GEORGE & STANTON

Case

[2013] FamCA 614

23 August 2013


FAMILY COURT OF AUSTRALIA

GEORGE & STANTON [2013] FamCA 614
FAMILY LAW – JURISDICTION – De facto relationship – Property settlement – Where there was no breakdown of the relationship – Where the Court does not have jurisdiction under the Family Law Act 1975 (Cth) –
FAMILY LAW – COSTS – Circumstances justifying order – Where the application was wholly unsuccessful – Conduct of the parties – Where costs are ordered.
Family Law Act 1975 (Cth) s4(1), s31(1)(aa), s90SM(8), s102(a), s117(2A).
Family Law Rules 2004 (Cth) r10.12(a), r19.18(1)(a).
Births, Deaths and Marriages Registration Act 1995 (NSW).
Succession Act 1981 (Qld) s5AA(2)(b), s41.
Colgate-Palmolive Co v Cussons Pty Ltd (1993) 118 ALR 248.
D & D (Costs) (No 2) (2010) FLC 93-435.
Donaghey & Donaghey (Costs) (2012) 47 Fam LR 306.
Kohan & Kohan (1993) FLC 92-340.
Latoudis v Casey (1990) 170 CLR 534.
Limousin & Limousin(Costs)(2008) 38 Fam LR 478.
APPLICANT: Ms George
RESPONDENT: Mr E Stanton
FILE NUMBER: BRC 2673 of 2012
DATE DELIVERED: 23 August 2013
PLACE DELIVERED: Brisbane
PLACE HEARD: Brisbane
JUDGMENT OF: Hogan J
HEARING DATE: 5 August 2013
REPRESENTATION:
COUNSEL FOR THE APPLICANT: Mr Hanlon
SOLICITOR FOR THE APPLICANT: Rosen Lawyers
COUNSEL FOR THE RESPONDENT: Mr Burridge
SOLICITOR FOR THE RESPONDENT: Sorensen & Brown

Orders

  1. The Application filed on 30 March 2012 is dismissed.

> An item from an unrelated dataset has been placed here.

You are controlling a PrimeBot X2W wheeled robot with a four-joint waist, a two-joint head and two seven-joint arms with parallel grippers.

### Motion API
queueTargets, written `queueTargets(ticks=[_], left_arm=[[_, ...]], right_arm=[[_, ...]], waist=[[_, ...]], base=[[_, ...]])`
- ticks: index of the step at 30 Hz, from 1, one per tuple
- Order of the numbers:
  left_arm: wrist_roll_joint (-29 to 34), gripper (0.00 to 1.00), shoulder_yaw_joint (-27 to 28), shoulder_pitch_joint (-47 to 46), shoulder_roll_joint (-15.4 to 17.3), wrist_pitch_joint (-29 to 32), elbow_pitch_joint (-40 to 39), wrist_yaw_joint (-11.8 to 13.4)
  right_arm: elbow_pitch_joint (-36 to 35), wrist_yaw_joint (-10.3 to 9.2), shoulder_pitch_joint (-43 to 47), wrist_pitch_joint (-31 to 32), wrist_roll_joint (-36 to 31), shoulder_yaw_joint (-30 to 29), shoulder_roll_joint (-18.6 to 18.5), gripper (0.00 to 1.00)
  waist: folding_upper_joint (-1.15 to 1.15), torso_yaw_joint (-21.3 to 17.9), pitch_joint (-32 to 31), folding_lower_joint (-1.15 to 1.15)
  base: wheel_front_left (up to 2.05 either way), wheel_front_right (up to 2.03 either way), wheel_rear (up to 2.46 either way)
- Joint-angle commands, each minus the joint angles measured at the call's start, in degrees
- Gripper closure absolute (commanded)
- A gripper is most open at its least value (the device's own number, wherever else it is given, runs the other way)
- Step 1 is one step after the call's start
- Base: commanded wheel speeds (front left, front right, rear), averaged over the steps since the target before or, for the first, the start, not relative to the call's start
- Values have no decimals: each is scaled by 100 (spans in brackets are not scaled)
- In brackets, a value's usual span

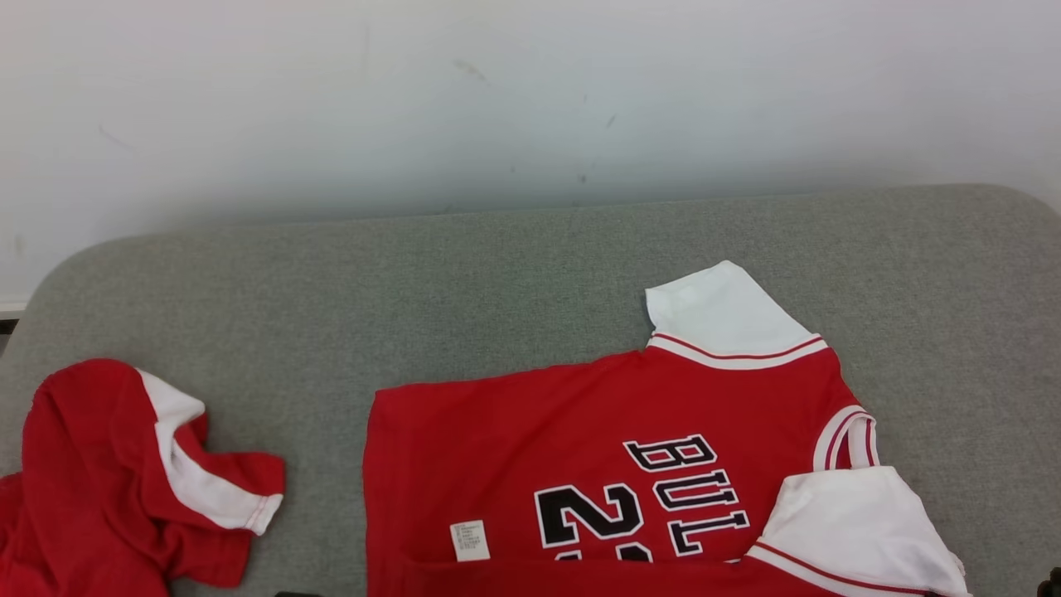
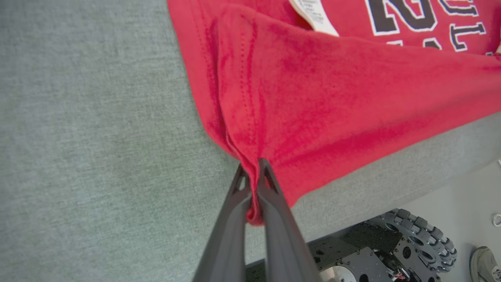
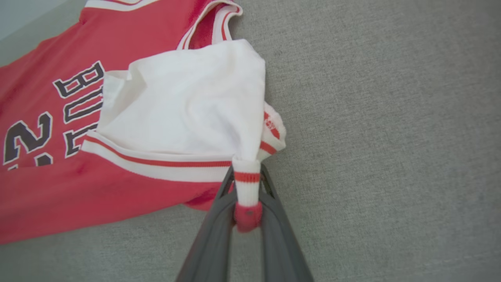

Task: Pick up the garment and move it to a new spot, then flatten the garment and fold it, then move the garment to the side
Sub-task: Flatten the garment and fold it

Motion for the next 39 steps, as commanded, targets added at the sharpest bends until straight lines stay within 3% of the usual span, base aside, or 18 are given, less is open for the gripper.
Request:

  2. The Applicant pay the Respondent’s costs of and incidental to the Application filed on 30 March 2012 on an indemnity basis in an amount agreed or as assessed.

  3. For the purpose of clause 2, within 14 days of today the Respondent shall file and serve an affidavit deposing to the precise sums payable to the legal advisors in respect of the Application filed 30 March 2012 and shall annex to the same, a copy of all fee notes or invoices pertaining to any costs and disbursements.

IT IS NOTED that publication of this judgment by this Court under the pseudonym George & Stanton has been approved by the Chief Justice pursuant to s 121(9)(g) of the Family Law Act 1975 (Cth).

FAMILY COURT OF AUSTRALIA AT BRISBANE

FILE NUMBER: BRC 2673  of 2012

Ms George

Applicant

And

Mr Stanton

Respondent

REASONS FOR JUDGMENT

  1. The Applicant and Mr D Stanton (“Mr Stanton”) commenced cohabitation in August 1990.  They never married. They lived together until Mr Stanton was washed overboard from his boat and went missing on 2 February 2012.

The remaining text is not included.